Derhalve meen ik aan onderdeel 4 te mogen voorbijgaan voorzover het opkomt tegen r.o. 48, ook voor wat betreft de motiveringsklacht aan het slot daarvan.

Onderdeel 4, onder b, van middel II moet m.i. afstuiten op de bedenking dat eiser niet stelt welke maatstaf het Hof zou hebben gehanteerd, en waar en waartoe het Hof de maatstaf zou hebben aangelegd die volgens eiser onjuist zou zijn.

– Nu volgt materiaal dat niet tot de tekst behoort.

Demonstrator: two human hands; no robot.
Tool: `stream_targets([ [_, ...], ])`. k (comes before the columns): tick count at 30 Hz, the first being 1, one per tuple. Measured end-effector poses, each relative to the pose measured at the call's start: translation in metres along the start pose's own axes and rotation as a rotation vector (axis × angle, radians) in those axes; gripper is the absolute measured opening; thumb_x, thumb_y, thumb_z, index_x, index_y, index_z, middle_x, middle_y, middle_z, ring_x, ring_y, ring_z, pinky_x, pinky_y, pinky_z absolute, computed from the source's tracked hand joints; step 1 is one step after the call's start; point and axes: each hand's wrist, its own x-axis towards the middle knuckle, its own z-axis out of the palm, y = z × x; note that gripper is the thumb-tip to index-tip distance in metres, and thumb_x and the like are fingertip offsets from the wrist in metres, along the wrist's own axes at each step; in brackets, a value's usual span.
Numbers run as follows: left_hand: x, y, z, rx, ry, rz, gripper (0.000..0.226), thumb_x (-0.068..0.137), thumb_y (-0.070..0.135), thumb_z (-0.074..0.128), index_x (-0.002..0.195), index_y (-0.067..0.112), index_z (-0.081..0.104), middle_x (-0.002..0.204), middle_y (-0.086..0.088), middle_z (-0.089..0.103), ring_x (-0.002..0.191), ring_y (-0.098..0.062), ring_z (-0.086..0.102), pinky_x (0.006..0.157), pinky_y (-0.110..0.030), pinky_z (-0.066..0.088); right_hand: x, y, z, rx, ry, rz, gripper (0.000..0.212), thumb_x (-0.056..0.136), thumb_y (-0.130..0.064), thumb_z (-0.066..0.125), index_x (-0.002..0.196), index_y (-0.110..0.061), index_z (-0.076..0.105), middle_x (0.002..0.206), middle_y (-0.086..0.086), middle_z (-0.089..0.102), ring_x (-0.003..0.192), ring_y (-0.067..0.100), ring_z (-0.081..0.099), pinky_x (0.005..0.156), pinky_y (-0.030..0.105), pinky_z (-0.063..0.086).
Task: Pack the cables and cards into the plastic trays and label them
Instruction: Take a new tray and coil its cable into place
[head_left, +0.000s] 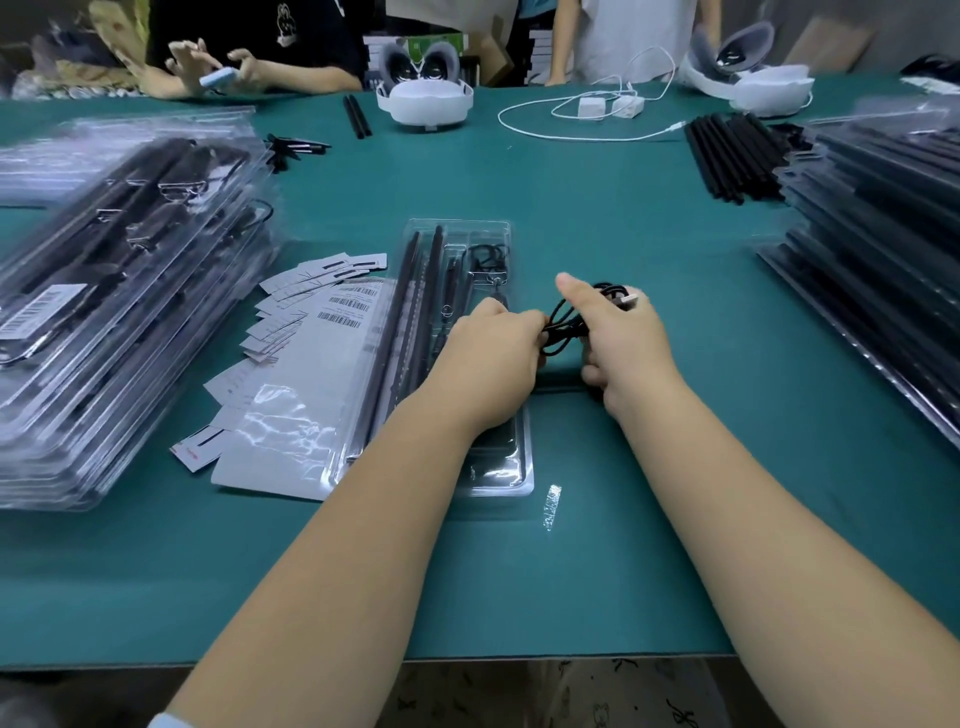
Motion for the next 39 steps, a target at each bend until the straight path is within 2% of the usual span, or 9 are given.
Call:
stream_targets([
  [5, -0.001, -0.004, -0.002, -0.073, -0.052, -0.029, 0.013, 0.097, 0.017, 0.037, 0.095, 0.018, 0.05, 0.096, -0.008, 0.051, 0.105, -0.03, 0.041, 0.084, -0.035, 0.035, 0.0, -0.004, -0.018, 0.051, -0.471, 0.013, 0.008, 0.09, -0.027, 0.062, 0.087, -0.024, 0.068, 0.048, -0.015, 0.04, 0.038, 0.003, 0.02, 0.033, 0.015, 0.017],
  [12, -0.005, 0.001, -0.003, -0.128, -0.059, 0.032, 0.021, 0.092, 0.034, 0.049, 0.081, 0.016, 0.049, 0.077, 0.002, 0.049, 0.098, -0.021, 0.038, 0.08, -0.035, 0.031, -0.001, -0.002, -0.002, -0.077, -0.146, -0.035, 0.042, 0.09, -0.041, 0.06, 0.06, -0.014, 0.05, 0.042, -0.007, 0.038, 0.032, 0.006, 0.029, 0.035, 0.015, 0.023],
  [17, 0.0, 0.003, 0.0, -0.001, -0.039, 0.079, 0.023, 0.098, 0.036, 0.043, 0.097, 0.017, 0.054, 0.069, 0.013, 0.036, 0.091, -0.018, 0.031, 0.076, -0.033, 0.021, -0.01, -0.004, 0.004, -0.105, -0.071, -0.08, 0.047, 0.088, -0.042, 0.062, 0.049, -0.016, 0.052, 0.042, -0.009, 0.043, 0.034, 0.007, 0.035, 0.035, 0.016, 0.028],
  [22, 0.002, 0.003, 0.002, -0.034, -0.028, 0.014, 0.027, 0.101, 0.036, 0.035, 0.08, 0.018, 0.038, 0.069, 0.006, 0.034, 0.087, -0.02, 0.027, 0.072, -0.033, 0.017, -0.023, -0.016, -0.003, -0.144, -0.088, -0.139, 0.042, 0.084, -0.051, 0.063, 0.108, -0.017, 0.055, 0.08, -0.002, 0.056, 0.055, 0.006, 0.046, 0.05, 0.02, 0.041],
  [26, 0.002, 0.002, 0.002, -0.046, -0.034, 0.007, 0.025, 0.1, 0.032, 0.035, 0.083, 0.016, 0.042, 0.071, 0.004, 0.035, 0.087, -0.02, 0.028, 0.07, -0.033, 0.015, -0.034, -0.043, -0.031, -0.919, 0.006, -0.956, 0.073, 0.078, -0.048, 0.064, 0.139, -0.015, 0.042, 0.133, 0.008, 0.046, 0.121, 0.022, 0.043, 0.104, 0.032, 0.029],
  [29, 0.001, 0.001, 0.003, -0.03, -0.009, 0.039, 0.023, 0.099, 0.03, 0.036, 0.082, 0.016, 0.04, 0.067, 0.005, 0.033, 0.085, -0.022, 0.028, 0.068, -0.032, 0.012, -0.035, -0.059, -0.03, -1.663, -0.337, -0.938, 0.053, 0.088, -0.043, 0.058, 0.135, -0.02, 0.049, 0.142, 0.007, 0.043, 0.135, 0.028, 0.032, 0.112, 0.047, 0.017],
  [32, 0.001, 0.001, 0.005, 0.011, -0.006, 0.063, 0.029, 0.101, 0.036, 0.034, 0.082, 0.016, 0.041, 0.066, 0.007, 0.036, 0.084, -0.02, 0.028, 0.071, -0.033, 0.016, -0.029, -0.06, -0.017, -2.027, -0.347, -0.829, 0.028, 0.096, -0.035, 0.048, 0.122, -0.024, 0.05, 0.121, -0.001, 0.054, 0.116, 0.023, 0.046, 0.095, 0.039, 0.032],
  [35, 0.002, 0.0, 0.005, 0.031, -0.012, 0.072, 0.029, 0.102, 0.035, 0.034, 0.081, 0.017, 0.04, 0.065, 0.008, 0.034, 0.086, -0.02, 0.027, 0.072, -0.033, 0.016, -0.023, -0.059, -0.012, -2.071, -0.343, -0.831, 0.011, 0.097, -0.023, 0.047, 0.103, -0.017, 0.055, 0.093, -0.001, 0.053, 0.091, 0.022, 0.044, 0.069, 0.03, 0.03],
  [39, 0.001, 0.0, 0.005, 0.054, -0.026, 0.072, 0.027, 0.101, 0.035, 0.036, 0.083, 0.017, 0.042, 0.07, 0.006, 0.037, 0.091, -0.022, 0.031, 0.073, -0.033, 0.016, -0.023, -0.047, -0.013, -1.971, -0.352, -0.703, 0.017, 0.099, -0.016, 0.039, 0.084, -0.015, 0.03, 0.071, -0.001, 0.03, 0.07, 0.02, 0.037, 0.05, 0.03, 0.022],
])
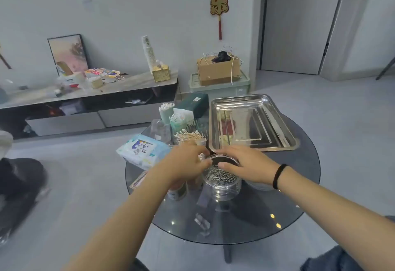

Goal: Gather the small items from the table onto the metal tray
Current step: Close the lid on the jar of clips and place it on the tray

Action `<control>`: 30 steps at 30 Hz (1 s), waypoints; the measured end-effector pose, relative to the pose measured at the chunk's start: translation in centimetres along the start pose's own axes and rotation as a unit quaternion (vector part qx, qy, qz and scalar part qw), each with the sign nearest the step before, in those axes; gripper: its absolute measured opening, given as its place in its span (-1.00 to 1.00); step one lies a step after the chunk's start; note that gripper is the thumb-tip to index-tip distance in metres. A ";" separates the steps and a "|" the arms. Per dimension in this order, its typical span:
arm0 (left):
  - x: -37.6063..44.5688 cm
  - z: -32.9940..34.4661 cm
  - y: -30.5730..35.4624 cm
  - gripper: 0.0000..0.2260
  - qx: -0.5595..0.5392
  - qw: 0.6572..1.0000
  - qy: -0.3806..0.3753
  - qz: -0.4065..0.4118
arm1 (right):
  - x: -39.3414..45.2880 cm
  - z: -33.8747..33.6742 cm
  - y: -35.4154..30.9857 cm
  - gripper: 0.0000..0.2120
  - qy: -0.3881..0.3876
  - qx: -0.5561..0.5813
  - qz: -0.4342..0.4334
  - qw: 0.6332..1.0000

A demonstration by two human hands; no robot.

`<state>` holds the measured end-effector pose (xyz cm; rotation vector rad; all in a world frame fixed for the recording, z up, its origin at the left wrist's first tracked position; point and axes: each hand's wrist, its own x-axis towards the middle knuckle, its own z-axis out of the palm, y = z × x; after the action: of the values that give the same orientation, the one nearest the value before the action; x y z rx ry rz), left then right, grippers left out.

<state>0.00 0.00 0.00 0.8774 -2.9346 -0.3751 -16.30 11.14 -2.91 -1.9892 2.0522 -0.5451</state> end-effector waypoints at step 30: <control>1.5 2.0 0.2 -0.08 0.049 0.995 -0.066 0.055 | -5.5 -2.5 5.6 -0.36 -0.017 0.045 0.111 0.993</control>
<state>-1.59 -0.19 -1.90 0.7218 -3.1301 -0.2948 -22.19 16.95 -3.50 -1.6811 2.1508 -0.5439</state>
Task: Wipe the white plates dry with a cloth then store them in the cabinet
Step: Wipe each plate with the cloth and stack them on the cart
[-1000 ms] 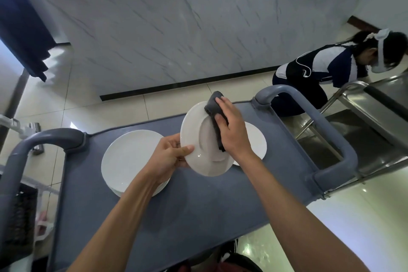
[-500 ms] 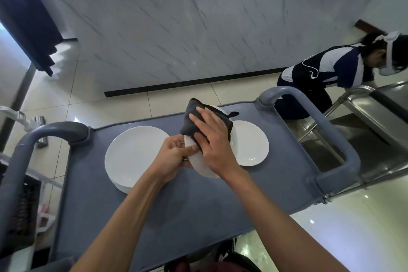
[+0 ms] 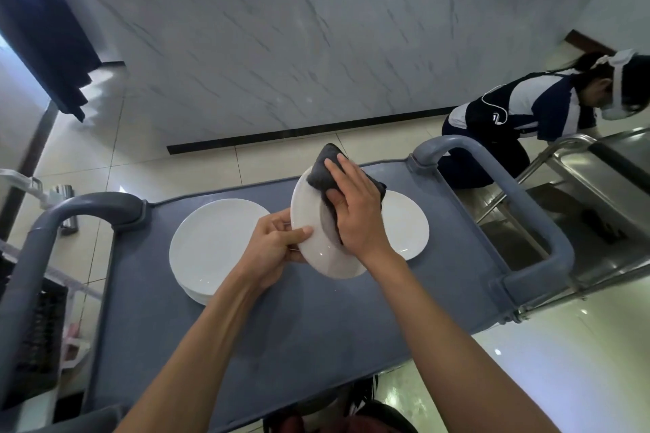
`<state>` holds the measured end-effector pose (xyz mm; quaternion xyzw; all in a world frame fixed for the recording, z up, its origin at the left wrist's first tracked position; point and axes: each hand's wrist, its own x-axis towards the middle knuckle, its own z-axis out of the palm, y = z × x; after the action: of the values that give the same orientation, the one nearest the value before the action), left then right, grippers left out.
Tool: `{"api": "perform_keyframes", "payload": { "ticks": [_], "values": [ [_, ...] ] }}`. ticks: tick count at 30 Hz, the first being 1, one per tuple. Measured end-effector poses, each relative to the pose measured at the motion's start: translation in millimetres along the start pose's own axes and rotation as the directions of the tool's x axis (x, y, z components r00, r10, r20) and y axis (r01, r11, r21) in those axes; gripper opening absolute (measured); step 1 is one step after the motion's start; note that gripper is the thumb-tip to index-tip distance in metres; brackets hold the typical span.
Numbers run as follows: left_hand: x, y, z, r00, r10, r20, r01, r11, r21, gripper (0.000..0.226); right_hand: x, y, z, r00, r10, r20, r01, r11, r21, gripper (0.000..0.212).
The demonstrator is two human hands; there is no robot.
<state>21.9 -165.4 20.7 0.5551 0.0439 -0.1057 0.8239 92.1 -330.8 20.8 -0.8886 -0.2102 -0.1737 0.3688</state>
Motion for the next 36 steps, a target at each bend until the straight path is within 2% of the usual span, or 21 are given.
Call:
{"api": "perform_keyframes", "payload": {
  "ticks": [4, 7, 12, 18, 29, 33, 36],
  "values": [
    [-3, 1, -1, 1.0, 0.014, -0.026, -0.014, 1.0, 0.002, 0.033, 0, 16, -7, 0.992, 0.128, -0.012, -0.128, 0.992, 0.008, 0.051],
    [-4, 1, -1, 0.999, 0.017, -0.042, -0.018, 1.0, -0.011, 0.032, -9, 20, -9, 0.988, 0.152, -0.004, -0.152, 0.988, 0.024, 0.052],
    [-5, 0, 3, 0.996, 0.016, -0.092, -0.02, 0.999, -0.038, 0.021, -32, 20, 3, 0.99, 0.14, -0.023, -0.14, 0.99, 0.001, 0.052],
    [2, 2, 2, 0.984, -0.004, -0.176, -0.007, 0.998, -0.061, 0.024, -60, -3, 13, 0.993, 0.12, -0.018, -0.12, 0.992, 0.027, 0.049],
    [3, 10, 12, 0.971, -0.026, -0.239, -0.022, 0.98, -0.196, 0.021, -73, -23, 19, 0.989, 0.075, -0.127, -0.069, 0.996, 0.049, 0.044],
    [5, 10, 13, 0.958, -0.059, -0.281, -0.011, 0.97, -0.242, 0.027, -83, -29, 23, 0.988, 0.055, -0.141, -0.055, 0.998, 0.005, 0.044],
    [5, 8, 17, 0.95, -0.083, -0.302, -0.005, 0.959, -0.282, 0.031, -92, -30, 25, 0.988, -0.023, -0.156, 0.009, 0.996, -0.093, 0.042]
  ]
}}
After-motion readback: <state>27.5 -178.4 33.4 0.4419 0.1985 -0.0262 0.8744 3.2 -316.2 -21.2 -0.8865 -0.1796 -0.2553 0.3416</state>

Middel III bestrijdt r.o. 30 met de stelling dat een akte ter rolle in de zin van art. 134 Rv. ook nog bij pleidooi in hoger beroep kan worden genomen. Deze stelling is juist. Maar daaraan doet — anders dan eiser stelt — niet af dat de nieuwe feiten, voor het stellen waarvan volgens het Hof geen plaats is bij het bepleiten der zaak, niet gesteld zijn bij een akte ter rolle. Zulk een akte heeft [eiser] , als appellant, bij het bepleiten der zaak niet genomen, en aldus aan geintimeerde, de Gemeente, de gelegenheid ontnomen zich eveneens bij akte ter rolle tegen het stellen van nieuwe feiten in dit stadium van het geding te verzetten, hetgeen mij onverenigbaar schijnt met de eisen van goede rechtspleging. Het onderdeel faalt naar mijn mening.

Ik concludeer tot vernietiging van het bestreden arrest, tot veroordeling van verweerster in de kosten, aan de zijde van de eiser op de voorziening gevallen en tot verwijzing van het geding naar een ander gerechtshof.